Grafik 1: Bu Pazar eyalet seçimleri olsa kim kazanır? (20.07.2023) Anket sonuçları
Söz konusu anketlerde gözlenen bu eğilim devam ederse, AfD, İkinci Dünya Savaşı’ndan bu yana Parlamento’ya giren ilk aşırı sağ parti olduğu 2017’den bu yana Almanya’nın siyaset kurumuna yönelik en ciddi tehdidini oluşturabilir.
Grafik 2: “Siyah” olarak gösterilen çizimle, AfD’nin özellikle ’de 2017 yılından özellikle parlamentoya girdiği yıllardan günümüze yükseliş eğilimi gözükmektedir.
Anket sonuçlarını nasıl okumalıyız?
Söz konusu anket sonuçları ile, Alman halkının bir bakıma ana akım siyasete sırtını dönmeye başladığını görüyoruz. Yukardaki güncel ankette ’de (Grafik-1- 20.07.2023) görüldüğü üzere, Sosyal Demokratlar (SPD), Yeşiller ve Liberallerden (FDP) oluşan iktidar (trafik lambası) koalisyonu artık oyların yalnızca % 38’ini almakta. Bu arada, sağcı Almanya İçin Alternatif Partisi (AfD), Şansölye Olaf Scholz’un SPD’si de dahil olmak üzere şu anda iktidarda olan üç partinin herhangi birinden daha fazla, tek başına % 20 oy almakta. Alman halkının neredeyse beşte birinin şu anda pek çok aşırı sağcı içeren görece yeni bir partiye oy vermeye istekli olması yerleşik siyasi yelpazeye ve halkın büyük sorunlarını çözme yeteneğine ve hatta istekliliğine güvenmediklerini görmekteyiz.

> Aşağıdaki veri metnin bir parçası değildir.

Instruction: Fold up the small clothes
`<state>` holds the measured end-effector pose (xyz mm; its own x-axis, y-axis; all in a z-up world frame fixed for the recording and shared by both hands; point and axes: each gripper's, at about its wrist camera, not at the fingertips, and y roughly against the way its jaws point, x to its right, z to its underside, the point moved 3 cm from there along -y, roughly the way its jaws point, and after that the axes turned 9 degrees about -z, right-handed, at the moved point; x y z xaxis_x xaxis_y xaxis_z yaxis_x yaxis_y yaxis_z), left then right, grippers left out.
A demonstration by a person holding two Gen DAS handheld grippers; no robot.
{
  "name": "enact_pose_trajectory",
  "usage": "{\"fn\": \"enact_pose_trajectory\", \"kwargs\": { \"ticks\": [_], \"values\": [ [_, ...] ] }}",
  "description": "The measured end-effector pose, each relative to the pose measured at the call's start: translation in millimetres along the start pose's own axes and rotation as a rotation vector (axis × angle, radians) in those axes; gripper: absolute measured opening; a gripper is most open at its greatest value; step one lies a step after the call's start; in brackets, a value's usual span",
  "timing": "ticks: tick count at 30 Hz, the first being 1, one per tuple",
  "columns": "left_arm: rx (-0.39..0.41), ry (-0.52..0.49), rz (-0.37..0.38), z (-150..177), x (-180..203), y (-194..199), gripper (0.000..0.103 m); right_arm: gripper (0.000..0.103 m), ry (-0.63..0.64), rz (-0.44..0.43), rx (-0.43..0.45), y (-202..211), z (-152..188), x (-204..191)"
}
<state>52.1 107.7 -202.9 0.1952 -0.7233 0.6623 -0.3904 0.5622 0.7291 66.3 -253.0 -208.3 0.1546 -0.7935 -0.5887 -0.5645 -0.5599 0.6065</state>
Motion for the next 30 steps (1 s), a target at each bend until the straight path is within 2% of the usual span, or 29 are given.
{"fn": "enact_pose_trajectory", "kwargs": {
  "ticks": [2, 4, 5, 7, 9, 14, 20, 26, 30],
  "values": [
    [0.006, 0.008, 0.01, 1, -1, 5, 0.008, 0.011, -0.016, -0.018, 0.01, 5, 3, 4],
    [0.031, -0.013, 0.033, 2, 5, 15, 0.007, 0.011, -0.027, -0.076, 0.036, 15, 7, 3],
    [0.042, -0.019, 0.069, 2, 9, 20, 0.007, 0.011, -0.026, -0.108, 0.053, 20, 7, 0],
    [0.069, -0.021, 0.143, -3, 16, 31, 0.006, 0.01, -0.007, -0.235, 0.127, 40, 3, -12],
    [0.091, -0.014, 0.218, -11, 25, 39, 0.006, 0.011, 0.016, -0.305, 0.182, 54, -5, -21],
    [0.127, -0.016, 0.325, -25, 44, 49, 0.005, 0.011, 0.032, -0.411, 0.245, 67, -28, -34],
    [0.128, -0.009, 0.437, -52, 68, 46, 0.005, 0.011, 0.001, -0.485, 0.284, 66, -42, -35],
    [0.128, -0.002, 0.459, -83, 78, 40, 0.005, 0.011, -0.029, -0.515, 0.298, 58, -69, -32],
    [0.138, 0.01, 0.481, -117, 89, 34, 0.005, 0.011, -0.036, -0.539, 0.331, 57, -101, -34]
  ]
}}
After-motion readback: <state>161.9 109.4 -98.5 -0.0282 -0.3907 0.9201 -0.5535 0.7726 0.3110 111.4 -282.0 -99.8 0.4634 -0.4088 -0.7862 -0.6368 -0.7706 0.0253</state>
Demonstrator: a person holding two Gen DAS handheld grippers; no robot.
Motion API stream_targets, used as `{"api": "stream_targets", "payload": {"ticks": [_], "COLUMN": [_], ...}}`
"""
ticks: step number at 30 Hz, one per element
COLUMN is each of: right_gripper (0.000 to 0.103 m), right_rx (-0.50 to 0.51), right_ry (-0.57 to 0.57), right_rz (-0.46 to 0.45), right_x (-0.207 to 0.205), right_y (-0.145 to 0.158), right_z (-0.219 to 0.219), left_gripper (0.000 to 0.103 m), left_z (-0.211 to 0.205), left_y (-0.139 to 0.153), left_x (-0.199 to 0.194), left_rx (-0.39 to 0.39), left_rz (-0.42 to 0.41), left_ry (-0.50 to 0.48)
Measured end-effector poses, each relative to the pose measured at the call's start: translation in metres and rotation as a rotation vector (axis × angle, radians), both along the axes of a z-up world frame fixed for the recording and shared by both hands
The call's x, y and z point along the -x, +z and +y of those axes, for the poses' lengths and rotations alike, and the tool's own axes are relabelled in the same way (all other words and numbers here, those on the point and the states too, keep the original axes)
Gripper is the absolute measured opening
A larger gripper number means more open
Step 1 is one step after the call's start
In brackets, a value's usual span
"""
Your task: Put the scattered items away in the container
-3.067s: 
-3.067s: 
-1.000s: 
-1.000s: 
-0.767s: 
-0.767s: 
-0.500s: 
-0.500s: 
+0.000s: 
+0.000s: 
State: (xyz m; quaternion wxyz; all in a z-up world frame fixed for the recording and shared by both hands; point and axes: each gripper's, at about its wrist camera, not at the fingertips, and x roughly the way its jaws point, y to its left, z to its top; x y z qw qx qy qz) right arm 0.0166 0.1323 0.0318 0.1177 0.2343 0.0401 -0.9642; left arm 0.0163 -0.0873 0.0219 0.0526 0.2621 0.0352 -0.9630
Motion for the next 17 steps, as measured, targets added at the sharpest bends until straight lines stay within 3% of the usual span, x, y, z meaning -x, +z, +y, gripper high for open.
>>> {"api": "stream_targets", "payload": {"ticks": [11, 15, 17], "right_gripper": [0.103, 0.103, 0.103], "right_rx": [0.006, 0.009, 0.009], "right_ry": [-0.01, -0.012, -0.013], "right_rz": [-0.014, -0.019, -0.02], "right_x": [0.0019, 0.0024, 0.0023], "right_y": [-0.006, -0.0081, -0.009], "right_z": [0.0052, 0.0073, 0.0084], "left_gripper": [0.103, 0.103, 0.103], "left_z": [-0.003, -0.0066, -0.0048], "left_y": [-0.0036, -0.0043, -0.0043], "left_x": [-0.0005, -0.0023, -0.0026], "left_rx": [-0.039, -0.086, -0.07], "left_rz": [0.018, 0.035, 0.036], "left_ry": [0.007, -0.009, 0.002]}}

Anket sonuçları bizleri endişelendirmeli mi?
Alman Yeşiller Partisi’nin Eşbaşkanı Ricarda Lang, Politico’ya yaptığı mülakatında “Bu anket sonuçları her demokratı endişelendirmeli” diyerek ciddi manada endişe duyulması gerektiğine işaret etmiştir. Diğer yandan, İtalya, Polonya, Finlandiya ve İsveç’te de aşarı sağ partiler ya hükümette ya da parlamento içinden hükümet desteklerken, İspanya’da aşırı sağcı Vox partisinin yaklaşan erken seçimde belirleyici olması beklenmektedir. Bu tablo karşısında Almanya’nın aşırı sağa kayması durumuna karşın Avrupa’nın kaygısını daha da arttırdığını düşünüyorum. Aşırı sağın kıta genelinde ana akım siyasete girmesinin ardındaki nedenler olarak çoğu Siyaset Bilimci ve uzmanın ortak görüşü ise; çok-kültürlülüğe karşı duyulan ciddi bir tepki, kültür savaşlarını “uyandıran” ekonomik ve sosyal sorunlar ve giderek derinleşen yaşam maliyeti krizi olarak sıralanabilir. Tabii ki bu analizin doğruluk payı hiç kuşkusuz bulunmakta. Ama bundan sonra sorulması gereken ve endişe edilmesi gereken asıl mesele, artık aşırı sağın Avrupa’da siyasi güce ulaşıp ulaşamayacağı değil, elde ettiğinde onunla ne yapacağıdır.
Peki Alman Seçmeni AfD’yi ‘aşırı sağcı’ olarak görüyor mu?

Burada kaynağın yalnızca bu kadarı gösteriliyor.